Some thoughts on Roddy Piper


Hours later and I still can’t believe Roddy Piper has left us. I wish I could properly express my gratitude for the hours of entertainment Piper provided me as a kid. Watching pro wrestling, even when I was young, was a guilty pleasure. It wasn’t something I could discuss with my parents – who divorced when I was very young -- and they wouldn’t have gotten it anyway. It was my own personal comic book of heroes and anti-heroes and jobbers and villains and at the top of this insane mountain, was Roddy Piper.

I’ve always loved two kinds of pro wrestlers: Those who own the mic like Piper and Punk and Dusty and those who morphed between babyface and heel (which is why I loved Crow-era Sting). But Piper was truly my guy – the wrestler I loved above all -- because he straddled all of these worlds. He wasn’t built like Hogan or Lugar or any of the big muscle guys, he wasn’t a high-flyer like Macho or Steamboat, and he wasn’t a Giant like Andre. He looked like a normal, in-shape athletic guy but, man, what a performer. I’d watch his promos and come away mesmerized. The guy connected.

I know a lot of wrestling fans point to his Piper’s Pit with Jimmy Snuka as the singular Piper moment but this promo is it for me.

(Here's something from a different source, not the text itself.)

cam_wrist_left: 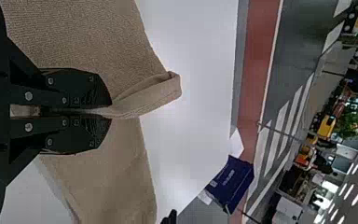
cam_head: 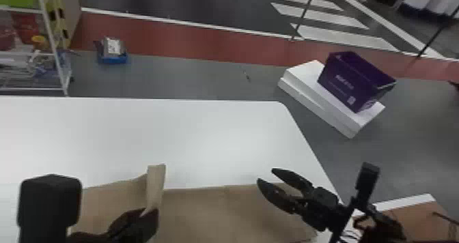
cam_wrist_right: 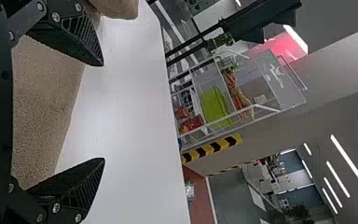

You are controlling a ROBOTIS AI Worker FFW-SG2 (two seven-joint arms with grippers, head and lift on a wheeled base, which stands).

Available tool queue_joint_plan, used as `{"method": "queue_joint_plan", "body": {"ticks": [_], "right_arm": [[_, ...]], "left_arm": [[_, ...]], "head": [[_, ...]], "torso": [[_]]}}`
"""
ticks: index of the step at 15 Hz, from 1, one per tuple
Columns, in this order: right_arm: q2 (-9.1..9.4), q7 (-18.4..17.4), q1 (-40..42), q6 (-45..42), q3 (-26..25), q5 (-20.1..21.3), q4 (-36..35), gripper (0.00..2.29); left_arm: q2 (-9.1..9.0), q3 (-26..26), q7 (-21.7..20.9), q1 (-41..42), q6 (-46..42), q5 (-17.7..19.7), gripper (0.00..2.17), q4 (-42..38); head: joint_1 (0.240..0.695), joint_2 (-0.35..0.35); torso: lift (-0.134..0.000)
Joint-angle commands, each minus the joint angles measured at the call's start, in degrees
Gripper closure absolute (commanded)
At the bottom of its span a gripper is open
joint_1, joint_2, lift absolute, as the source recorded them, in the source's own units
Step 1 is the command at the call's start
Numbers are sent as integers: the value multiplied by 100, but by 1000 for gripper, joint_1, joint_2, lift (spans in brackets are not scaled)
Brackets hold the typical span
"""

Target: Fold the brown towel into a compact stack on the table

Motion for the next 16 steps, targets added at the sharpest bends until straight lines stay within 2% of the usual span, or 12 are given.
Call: {"method": "queue_joint_plan", "body": {"ticks": [1, 6, 8, 10, 11, 12, 13, 16], "right_arm": [[5, -30, 0, -56, -93, 17, 52, 181], [5, -48, 9, -530, -224, 166, 236, 184], [5, -57, 9, -636, -145, 289, 254, 269], [5, -57, 9, -759, 30, 474, 324, 626], [5, -74, 9, -794, 92, 553, 351, 974], [5, -136, 9, -900, 127, 606, 386, 1666], [5, -136, 9, -987, 145, 667, 439, 2020], [5, -136, 9, -1058, 224, 790, 623, 2047]], "left_arm": [[-15, -402, 150, -136, 89, -42, 1369, 55], [-15, -964, 554, -576, 212, -24, 1369, 107], [-15, -1210, 756, -839, 212, 20, 1372, 186], [-15, -1509, 967, -1050, 230, 81, 1369, 266], [-15, -1659, 1020, -1121, 230, 55, 1369, 283], [-15, -1808, 1108, -1209, 318, 37, 1372, 301], [-15, -1914, 1178, -1288, 406, 55, 1372, 318], [-15, -2010, 1222, -1349, 529, 90, 1372, 406]], "head": [[695, -350], [695, -350], [695, -350], [695, -350], [695, -350], [695, -350], [695, -350], [695, -350]], "torso": [[-124], [-124], [-124], [-124], [-124], [-124], [-124], [-124]]}}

http://www.justgrinbaby.com/do-yourself-a-favor-watch-roddy-piper-in-this-old-wrestling-interview/

This is the full Piper, sneering and mocking Gene Okerlund, bringing himself into full crazy-man froth, ad-libbing from the jump, including pouring an awful-looking drink over his head and bellowing, “I do exactly what I want to do. You say I’m insane. I say thank you very much.”

I probably repeatedly that line to my friends 1,000 times over the years. Man, he was the best. That promo ends with the iconic Piper send off (“That’s why I’m Roddy Piper – and you’re not.”) and I find myself watching it on repeat tonight.

Rest In Peace, Hot Rod. There will never be another one like you.